- **Activity**
In the listing below, a line holding "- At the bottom" and a line holding "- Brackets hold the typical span" mark the range. Retype both exactly, with all lines between them.
*** Stored data ***
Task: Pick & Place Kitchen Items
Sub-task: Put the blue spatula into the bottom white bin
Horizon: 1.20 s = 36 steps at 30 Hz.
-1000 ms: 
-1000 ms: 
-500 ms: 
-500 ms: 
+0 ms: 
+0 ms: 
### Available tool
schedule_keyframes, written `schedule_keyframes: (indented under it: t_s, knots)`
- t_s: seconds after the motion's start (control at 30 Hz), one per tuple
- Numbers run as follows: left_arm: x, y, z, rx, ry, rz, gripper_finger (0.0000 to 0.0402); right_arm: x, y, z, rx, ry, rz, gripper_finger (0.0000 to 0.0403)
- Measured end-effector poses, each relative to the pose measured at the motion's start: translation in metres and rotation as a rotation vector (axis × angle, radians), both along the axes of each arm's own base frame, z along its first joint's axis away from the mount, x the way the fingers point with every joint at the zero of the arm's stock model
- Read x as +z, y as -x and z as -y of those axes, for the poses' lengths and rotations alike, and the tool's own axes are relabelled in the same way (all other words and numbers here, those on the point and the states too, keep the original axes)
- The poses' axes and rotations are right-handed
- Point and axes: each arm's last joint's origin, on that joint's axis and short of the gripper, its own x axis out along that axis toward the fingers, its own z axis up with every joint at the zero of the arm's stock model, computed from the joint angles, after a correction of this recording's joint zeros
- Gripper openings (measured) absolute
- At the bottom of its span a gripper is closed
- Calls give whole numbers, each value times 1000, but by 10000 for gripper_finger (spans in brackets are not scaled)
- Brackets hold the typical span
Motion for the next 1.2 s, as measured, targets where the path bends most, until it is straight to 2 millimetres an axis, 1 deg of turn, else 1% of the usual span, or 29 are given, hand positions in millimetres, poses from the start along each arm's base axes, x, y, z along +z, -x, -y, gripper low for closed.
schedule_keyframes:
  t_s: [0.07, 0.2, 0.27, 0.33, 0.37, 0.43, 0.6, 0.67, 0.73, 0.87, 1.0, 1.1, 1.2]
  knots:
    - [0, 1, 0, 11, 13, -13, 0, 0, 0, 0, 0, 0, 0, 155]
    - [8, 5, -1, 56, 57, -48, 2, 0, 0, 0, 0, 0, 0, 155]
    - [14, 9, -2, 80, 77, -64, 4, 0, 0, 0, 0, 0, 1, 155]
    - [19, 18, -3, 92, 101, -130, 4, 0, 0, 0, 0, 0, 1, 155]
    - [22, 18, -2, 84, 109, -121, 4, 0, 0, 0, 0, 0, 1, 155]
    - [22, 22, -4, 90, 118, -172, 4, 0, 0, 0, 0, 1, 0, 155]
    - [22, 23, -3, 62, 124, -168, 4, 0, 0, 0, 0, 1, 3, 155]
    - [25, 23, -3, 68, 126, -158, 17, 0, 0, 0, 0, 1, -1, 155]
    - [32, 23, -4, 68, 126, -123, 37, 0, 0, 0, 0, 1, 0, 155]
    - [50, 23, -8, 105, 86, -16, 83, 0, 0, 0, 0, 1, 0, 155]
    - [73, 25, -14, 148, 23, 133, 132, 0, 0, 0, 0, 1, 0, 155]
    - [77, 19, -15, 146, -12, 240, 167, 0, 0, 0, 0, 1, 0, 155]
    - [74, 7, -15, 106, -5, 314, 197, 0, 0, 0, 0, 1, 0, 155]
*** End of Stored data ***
- **Output of the task**
- At the bottom of its span a gripper is closed
- Calls give whole numbers, each value times 1000, but by 10000 for gripper_finger (spans in brackets are not scaled)
- Brackets hold the typical span

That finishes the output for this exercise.